The real problem is the comparison logic working on values from the TVP which are not stable like direct digital input in an emulator. With scale, it’s easier to work around than hqx since it does a binary comparison on a smaller set of neighbor pixels to decide to copy a neighbor (lqx does an average) or keep the current pixel value. The comparison can include some margin. The flashing pixels are due to comparison function failing on a set of frames and then passing on the next set of frames. With a small margin the delta between the pixels is small and the change between a comparison toggling isn’t noticeable, but nothing compares successfully and scale doesn’t do anything useful. With a larger margin the delta between pixels is bigger and flashing is noticeable, but then scale starts doing useful smoothing. A hack to fix this would be to perform interpolation at the edge of the comparison function to have the change be gradual and also support a margin.

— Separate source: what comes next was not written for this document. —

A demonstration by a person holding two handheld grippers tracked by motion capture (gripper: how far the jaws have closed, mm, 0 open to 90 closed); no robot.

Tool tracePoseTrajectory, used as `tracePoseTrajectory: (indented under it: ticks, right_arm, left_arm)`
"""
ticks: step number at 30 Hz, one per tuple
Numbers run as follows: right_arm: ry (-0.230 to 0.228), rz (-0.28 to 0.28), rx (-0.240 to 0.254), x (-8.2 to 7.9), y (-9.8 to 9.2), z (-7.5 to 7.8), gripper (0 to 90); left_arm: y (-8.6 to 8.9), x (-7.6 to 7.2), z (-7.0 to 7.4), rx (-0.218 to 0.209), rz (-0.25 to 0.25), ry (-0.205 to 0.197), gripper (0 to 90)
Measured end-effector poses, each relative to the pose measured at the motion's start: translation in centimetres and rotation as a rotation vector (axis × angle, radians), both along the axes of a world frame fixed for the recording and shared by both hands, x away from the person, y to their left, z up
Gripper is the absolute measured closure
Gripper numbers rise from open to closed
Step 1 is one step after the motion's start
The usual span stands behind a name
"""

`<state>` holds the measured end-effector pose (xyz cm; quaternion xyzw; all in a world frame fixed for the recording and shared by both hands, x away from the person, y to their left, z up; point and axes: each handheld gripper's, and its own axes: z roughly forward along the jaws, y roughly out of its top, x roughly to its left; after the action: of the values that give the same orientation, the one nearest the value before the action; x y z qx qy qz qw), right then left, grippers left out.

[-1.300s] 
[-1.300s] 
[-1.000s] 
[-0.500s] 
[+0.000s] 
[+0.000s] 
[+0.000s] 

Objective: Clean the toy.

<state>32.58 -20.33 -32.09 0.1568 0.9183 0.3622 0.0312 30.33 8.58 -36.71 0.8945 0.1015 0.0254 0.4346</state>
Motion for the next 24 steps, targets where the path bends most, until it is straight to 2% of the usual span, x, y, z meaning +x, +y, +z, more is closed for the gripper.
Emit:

Hqx also performs a binary comparison, but it does it against all neighboring pixels which feeds into a lookup table to say how to blend several of the neighbor pixels and current pixel together. The lookup table then provides an opcode for the type of blending to perform. So random changes in the comparison make the image crawl a bit and generally result in bad output. I can’t think of an easy hack to fix this.
Ideally, there would be a way to remove or ignore the variations in pixel values frame to frame when it isn’t actually changing. Something simple like dropping a number of the low order bits of the RGB values doesn’t seem to work well. I was hoping the latest release code with the oversampling of the input would improve things, but nothing changed. My current plan is to collect some statistics from static images and find out which pixels tend to change value and what the set of values are. This will hopefully lead to a better set of comparison functions. A frame buffer would help with this, but testing a few rows at a time is still useful.
Any ideas or suggestions are welcome.